__Your goal__
In the entries below, begin at the line with "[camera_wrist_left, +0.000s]" and stop after the line with "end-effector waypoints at"; output those lines exactly and omit the pictures.

__The records__
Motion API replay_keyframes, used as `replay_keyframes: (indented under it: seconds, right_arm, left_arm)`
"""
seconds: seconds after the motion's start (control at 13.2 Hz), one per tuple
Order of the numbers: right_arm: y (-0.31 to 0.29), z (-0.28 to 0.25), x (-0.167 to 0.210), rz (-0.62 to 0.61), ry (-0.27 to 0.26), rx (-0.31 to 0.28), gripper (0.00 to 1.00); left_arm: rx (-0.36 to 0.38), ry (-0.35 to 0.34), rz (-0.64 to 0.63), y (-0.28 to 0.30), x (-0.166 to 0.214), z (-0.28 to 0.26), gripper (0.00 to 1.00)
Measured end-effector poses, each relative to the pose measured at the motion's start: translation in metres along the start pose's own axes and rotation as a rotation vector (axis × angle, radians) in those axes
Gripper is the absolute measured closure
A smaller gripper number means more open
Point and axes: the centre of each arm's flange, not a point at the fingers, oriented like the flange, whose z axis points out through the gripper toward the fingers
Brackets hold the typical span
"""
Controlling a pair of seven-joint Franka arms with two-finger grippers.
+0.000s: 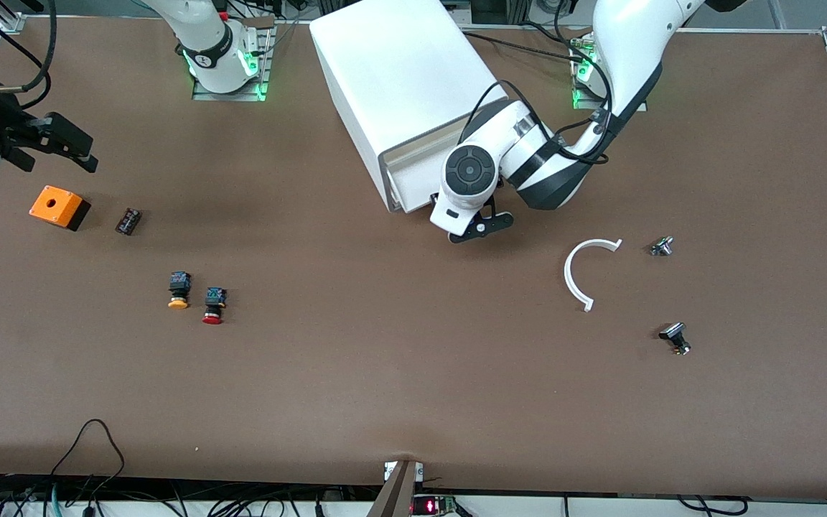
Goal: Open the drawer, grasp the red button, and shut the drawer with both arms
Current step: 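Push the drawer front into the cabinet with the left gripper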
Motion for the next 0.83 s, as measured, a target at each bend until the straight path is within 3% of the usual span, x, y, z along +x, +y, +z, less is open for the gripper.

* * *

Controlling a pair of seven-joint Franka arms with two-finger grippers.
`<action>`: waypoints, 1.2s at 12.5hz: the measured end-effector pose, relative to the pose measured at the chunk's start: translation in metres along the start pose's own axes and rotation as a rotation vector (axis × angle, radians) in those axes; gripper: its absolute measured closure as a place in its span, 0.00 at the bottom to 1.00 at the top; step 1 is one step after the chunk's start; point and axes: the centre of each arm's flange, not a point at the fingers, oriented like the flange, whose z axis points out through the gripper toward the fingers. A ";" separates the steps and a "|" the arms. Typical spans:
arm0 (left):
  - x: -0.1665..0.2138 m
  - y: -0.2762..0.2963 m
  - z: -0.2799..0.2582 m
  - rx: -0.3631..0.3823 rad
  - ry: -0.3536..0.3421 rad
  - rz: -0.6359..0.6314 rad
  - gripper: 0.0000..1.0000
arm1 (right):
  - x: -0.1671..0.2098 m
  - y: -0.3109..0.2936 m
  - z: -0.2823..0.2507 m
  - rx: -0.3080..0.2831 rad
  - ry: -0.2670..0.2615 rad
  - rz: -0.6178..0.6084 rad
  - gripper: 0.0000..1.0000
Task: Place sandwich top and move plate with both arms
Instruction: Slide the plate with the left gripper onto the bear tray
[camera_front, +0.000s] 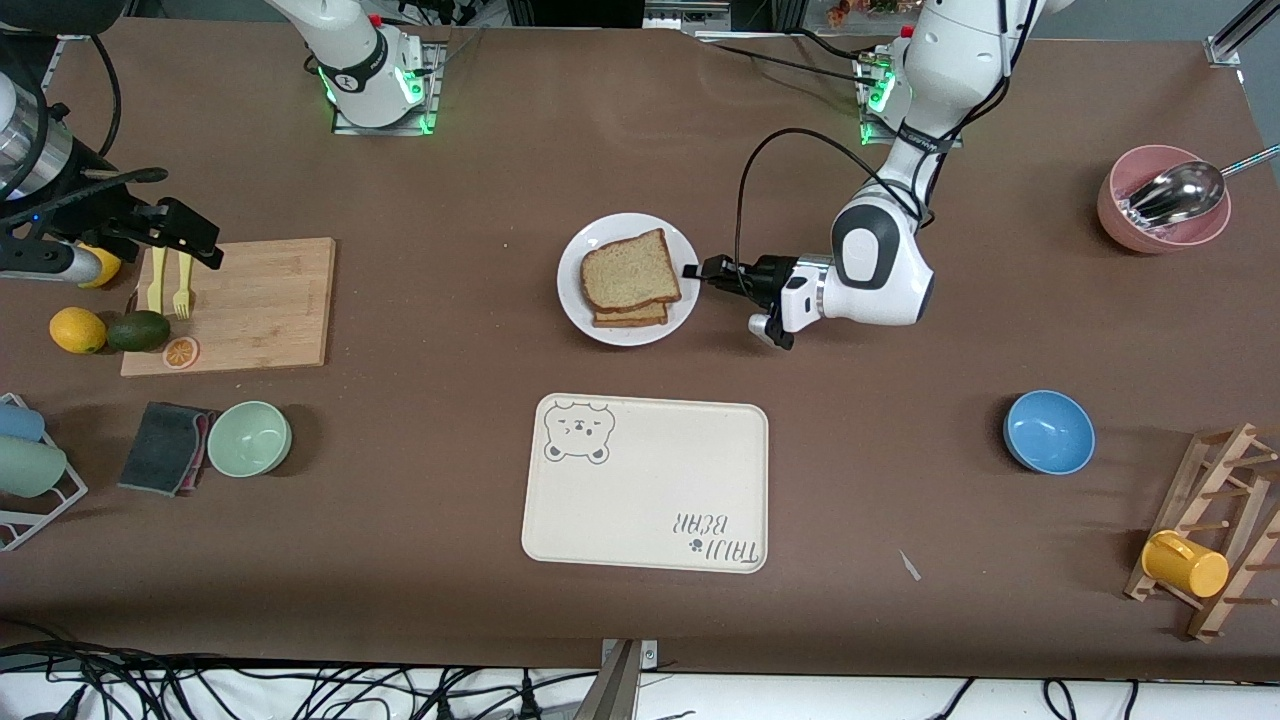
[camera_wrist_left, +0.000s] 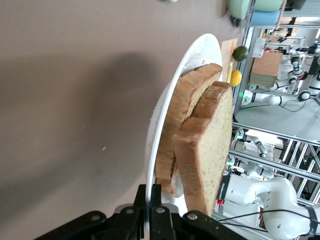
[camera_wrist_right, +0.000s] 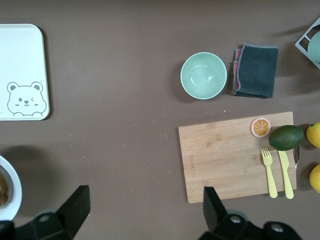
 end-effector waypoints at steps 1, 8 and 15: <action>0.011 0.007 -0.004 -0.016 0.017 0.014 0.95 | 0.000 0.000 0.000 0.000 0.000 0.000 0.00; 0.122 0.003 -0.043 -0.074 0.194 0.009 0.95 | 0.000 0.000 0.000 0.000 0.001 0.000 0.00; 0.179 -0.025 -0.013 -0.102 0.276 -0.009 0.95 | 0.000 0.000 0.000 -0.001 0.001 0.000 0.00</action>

__Solution to this exercise__
[camera_wrist_left, +0.000s] 
[camera_wrist_right, +0.000s] 
 end-effector waypoints at steps 1, 8 and 15: <action>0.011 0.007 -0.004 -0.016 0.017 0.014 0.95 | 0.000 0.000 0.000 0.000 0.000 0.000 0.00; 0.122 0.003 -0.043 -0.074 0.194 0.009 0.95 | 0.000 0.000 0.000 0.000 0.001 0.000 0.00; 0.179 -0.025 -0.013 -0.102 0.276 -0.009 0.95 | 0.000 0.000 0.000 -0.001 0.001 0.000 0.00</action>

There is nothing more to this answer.